Which Viruses Cause It

HFMD isn’t caused by a single virus. Several members of the enterovirus family can trigger it. Coxsackievirus A16 is the most common culprit in the United States. Coxsackievirus A6 also causes HFMD and tends to produce more severe symptoms, including larger blisters and more widespread rashes. In East and Southeast Asia, enterovirus 71 (EV-A71) is a significant cause and has been linked to larger outbreaks. Because multiple viruses cause the disease, you can get HFMD more than once in your lifetime if you encounter a different strain.

How to Reduce Your Risk

There is no vaccine for HFMD available in the United States, so prevention comes down to hygiene. Frequent handwashing with soap and water is the single most effective measure, especially after diaper changes, after using the bathroom, and before preparing food. Alcohol-based hand sanitizers work as a backup but are less effective against enteroviruses than thorough soap-and-water washing.

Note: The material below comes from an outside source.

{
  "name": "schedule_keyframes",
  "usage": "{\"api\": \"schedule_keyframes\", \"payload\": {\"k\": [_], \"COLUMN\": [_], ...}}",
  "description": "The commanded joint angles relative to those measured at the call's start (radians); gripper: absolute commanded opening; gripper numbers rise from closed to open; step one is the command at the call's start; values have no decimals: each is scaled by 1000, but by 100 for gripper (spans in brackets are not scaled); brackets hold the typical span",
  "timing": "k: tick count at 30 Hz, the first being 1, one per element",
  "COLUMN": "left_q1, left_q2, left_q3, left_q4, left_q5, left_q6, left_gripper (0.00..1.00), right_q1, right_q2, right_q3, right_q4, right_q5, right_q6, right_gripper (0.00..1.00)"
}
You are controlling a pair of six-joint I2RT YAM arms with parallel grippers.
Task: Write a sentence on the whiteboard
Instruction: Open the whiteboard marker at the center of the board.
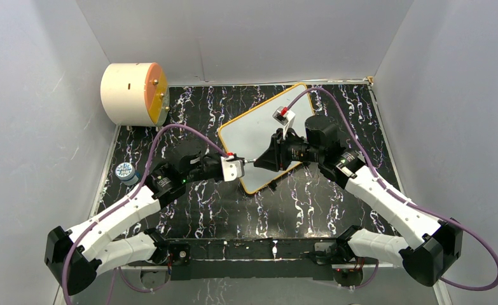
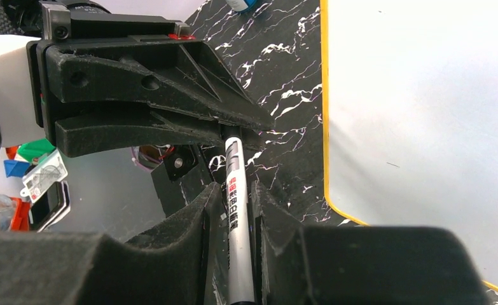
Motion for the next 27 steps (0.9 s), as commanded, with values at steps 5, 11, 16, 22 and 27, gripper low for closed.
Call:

Disinfecting frequently touched surfaces like doorknobs, light switches, and shared toys helps reduce the window of surface transmission. If someone in your household is sick, avoid sharing cups, utensils, and towels. Try not to touch blisters directly, and wash your hands immediately if you do.

Keeping a sick child home from daycare or school during the first week of illness, when contagiousness peaks, limits spread to other children. But because the virus sheds before symptoms appear and continues shedding in stool for weeks afterward, even perfect isolation won’t eliminate transmission entirely. This is part of why HFMD is one of the most common childhood infections worldwide.